Ever had this happen: You’ve invited people to dinner. You’re running around like a crazy person, checking your table settings, monitoring the oven, hoping the wine will chill by the time people get there. You’re calculating till the last minute how much time you have to shower and dress (your once hoped-for relaxing, 15-minute shower has already been downgraded to a military 3 minutes…) Just as you race off to turn the shower on—the bell rings. Your first dinner guests have arrived.
You’ve planned and timed everything perfectly. The table was set the night before. The wine’s been chilling in the fridge for several hours. The flowers have unfolded beautifully.
The main course is warming in the oven. All is ready, and you have enough time to fluff the sofa pillows and uncork the first bottle for a drink while you await your guests.
Actually, you’ve had time for several drinks.
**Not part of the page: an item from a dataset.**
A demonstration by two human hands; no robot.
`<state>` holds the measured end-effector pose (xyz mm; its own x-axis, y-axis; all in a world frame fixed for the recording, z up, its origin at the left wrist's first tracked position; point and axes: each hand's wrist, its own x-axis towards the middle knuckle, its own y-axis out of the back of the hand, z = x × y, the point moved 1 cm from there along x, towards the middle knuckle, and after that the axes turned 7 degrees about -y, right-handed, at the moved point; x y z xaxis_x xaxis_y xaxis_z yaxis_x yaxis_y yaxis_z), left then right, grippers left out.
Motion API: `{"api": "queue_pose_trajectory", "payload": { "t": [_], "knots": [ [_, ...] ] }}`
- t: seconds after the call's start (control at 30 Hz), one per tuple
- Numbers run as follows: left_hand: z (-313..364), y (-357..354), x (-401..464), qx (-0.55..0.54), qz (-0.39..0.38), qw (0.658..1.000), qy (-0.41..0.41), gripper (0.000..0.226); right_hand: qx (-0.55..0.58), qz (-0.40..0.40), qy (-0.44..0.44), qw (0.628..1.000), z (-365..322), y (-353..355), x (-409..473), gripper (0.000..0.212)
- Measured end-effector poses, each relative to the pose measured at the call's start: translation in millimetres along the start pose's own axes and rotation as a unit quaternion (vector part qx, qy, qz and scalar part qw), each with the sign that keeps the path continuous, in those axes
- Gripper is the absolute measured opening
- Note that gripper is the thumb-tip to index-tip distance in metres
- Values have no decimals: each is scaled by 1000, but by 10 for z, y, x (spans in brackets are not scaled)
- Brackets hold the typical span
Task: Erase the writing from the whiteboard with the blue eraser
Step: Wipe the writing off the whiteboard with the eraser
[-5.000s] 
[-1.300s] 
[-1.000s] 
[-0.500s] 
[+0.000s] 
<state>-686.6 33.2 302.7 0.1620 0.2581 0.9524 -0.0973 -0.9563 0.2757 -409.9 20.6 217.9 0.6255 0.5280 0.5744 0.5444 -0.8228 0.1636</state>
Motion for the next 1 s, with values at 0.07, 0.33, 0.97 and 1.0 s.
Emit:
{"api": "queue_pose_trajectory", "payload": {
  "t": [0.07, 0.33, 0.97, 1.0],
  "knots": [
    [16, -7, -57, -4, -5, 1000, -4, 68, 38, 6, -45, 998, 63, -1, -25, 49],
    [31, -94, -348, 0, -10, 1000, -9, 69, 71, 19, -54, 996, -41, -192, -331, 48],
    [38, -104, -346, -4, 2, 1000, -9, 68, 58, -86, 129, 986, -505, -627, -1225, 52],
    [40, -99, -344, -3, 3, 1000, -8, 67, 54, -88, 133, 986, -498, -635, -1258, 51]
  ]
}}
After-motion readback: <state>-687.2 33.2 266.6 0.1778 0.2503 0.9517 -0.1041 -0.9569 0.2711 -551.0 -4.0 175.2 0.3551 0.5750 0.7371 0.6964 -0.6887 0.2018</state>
Because some of your guests arrive at least 45 minutes late. Some don’t come for another hour after that. (And they come hungry! That takes some moxie!) Your meal is overcooked; you’re a little overcooked, too, cause all your hard work has been reduced to beyond well-done.
I don’t know which is worse, to have guests arrive exactly on time so that you feel you have to entertain them as you try to put the finishing touches on your dinner, or to have them come so late the whole evening is thrown off. I’d love to hear your thoughts on this, and we’ll share them in a few days.
Meanwhile, erstwhile guests, a plea: If the invitation says dinner at 8, I won’t talk about you bad if you come at 8:15. In fact, I’ll be a happy, unflustered and generous host if you come a few minutes past the hour. Up to 30 minutes past.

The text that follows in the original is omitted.